As a parent, I am all too familiar with the challenging road of parenting. In fact, it’s a road that many times resembles a maze more than a straight shot. It’s an experiment of trial and error that leads to the most important outcome we will ever be responsible for: the future of our child’s life. That is some serious pressure.

Yet, before I let the pressure get to me I take the time to consider the most powerful resource I have in shaping my child into the person God wants them to be. It’s a resource so profound and influential, yet it is the most simple: my words.

One of the most powerful parenting tools that I have come across in my experience as a counselor is the power of positive affirmation through words. Children are like sponges, soaking in the messages around them, absorbing those messages into the fiber of their lives.
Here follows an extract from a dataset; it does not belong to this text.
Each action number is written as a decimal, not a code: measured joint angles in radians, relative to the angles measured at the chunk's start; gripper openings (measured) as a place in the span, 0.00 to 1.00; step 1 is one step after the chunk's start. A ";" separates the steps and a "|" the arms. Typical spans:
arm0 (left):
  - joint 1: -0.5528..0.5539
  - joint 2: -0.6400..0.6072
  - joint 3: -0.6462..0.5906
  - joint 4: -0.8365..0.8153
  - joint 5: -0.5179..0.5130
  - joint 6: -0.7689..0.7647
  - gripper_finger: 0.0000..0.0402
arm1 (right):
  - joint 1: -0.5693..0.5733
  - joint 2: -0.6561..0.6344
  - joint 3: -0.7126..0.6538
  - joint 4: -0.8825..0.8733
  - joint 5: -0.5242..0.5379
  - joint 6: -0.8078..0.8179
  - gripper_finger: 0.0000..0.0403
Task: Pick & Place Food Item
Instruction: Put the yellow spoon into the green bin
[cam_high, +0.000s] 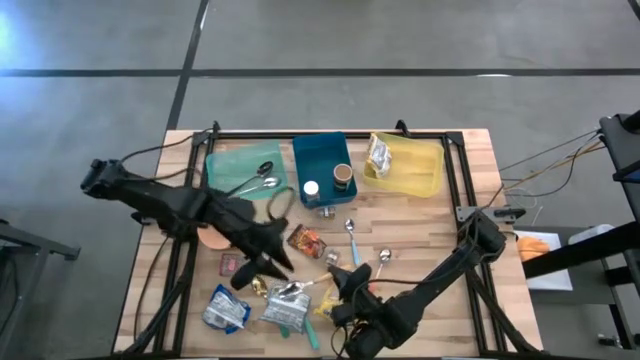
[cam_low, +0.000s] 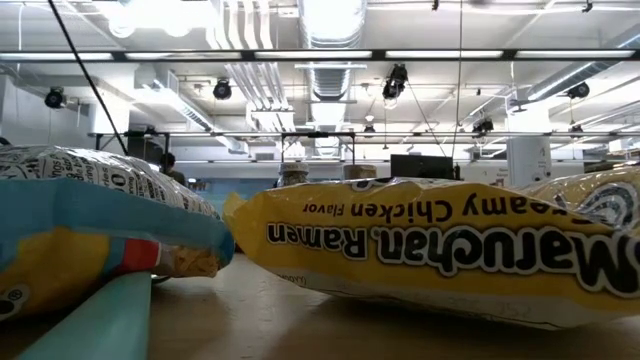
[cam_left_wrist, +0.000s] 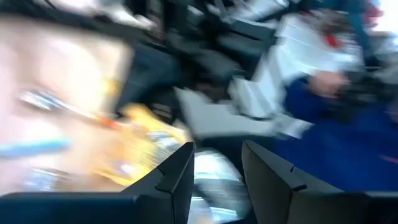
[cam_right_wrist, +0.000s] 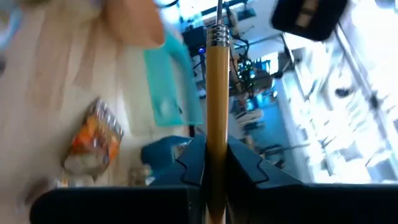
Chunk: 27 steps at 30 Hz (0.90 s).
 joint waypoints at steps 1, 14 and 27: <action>-0.014 -0.025 -0.008 0.005 -0.063 0.035 0.35 | 0.002 -0.015 0.001 0.001 0.004 0.044 0.06; -0.095 -0.128 -0.373 0.564 -0.437 0.224 0.35 | 0.020 -0.161 0.000 0.000 0.034 0.625 0.06; -0.093 -0.122 -0.637 1.173 -0.433 0.369 0.35 | -0.005 -0.140 -0.001 0.004 0.023 0.824 0.06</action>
All of these messages, whether intentional or unintentional, have the opportunity of leading our children either closer to understanding their God-given value, or farther away.

Here are two things every parent should consider as we take inventory over the messages we are sending to our children:

1. Are you taking the time to praise your children every day?  Let’s be honest, it is SO much easier to focus on the negatives than the positives, isn’t it? “Pick up your toys,” “Stop yelling,” “Put that back,” “No you cannot have that!” Quickly, we can find that our words are being used for limits and consequences far more than they’re being used for praise.

Praise is something that needs to a deliberate part of our everyday lives. If we’re not intentional, we’ll find that days, months, and years have passed - and with them, opportunities missed. But making praise a part of our daily interaction doesn’t always come easy. For those who are just starting out, I encourage parents to set aside at least 20 minutes a day as special time for affirming their child. The time should be a one-on-one, parent-child play time, but the focus is always praise. After a few days of setting aside this special time, you’ll find this praise spilling out onto every interaction. Our praise is powerful, and the more we can focus on the good things in our children, the more of those good things we will ultimately see.

2. Is your praise based on “doing” or based on “being”? We live in a society that is extremely focused on efficiency and productivity. We have adopted the attitude that “action= value.” This attitude has a tendency to seep into our parenting and in how we interact with our children. It’s easy to find our praise focused on what our children are doing (“You were such a good boy today because you cleaned your room” “I love you so much when you listen”)-- rather than focusing in on who they are (“I love that you’re my daughter, You are so special to me, God made you perfect just the way you are”).

While it’s important to praise our children for doing good things, there is great danger in allowing all of our praise to be focused on what our child is doing while neglecting the importance of their being. Our words must reflect to our children that they are God’s workmanship, precious and valuable to us apart from their actions, because they are God’s creation, fearfully and wonderfully made (Psalm 139).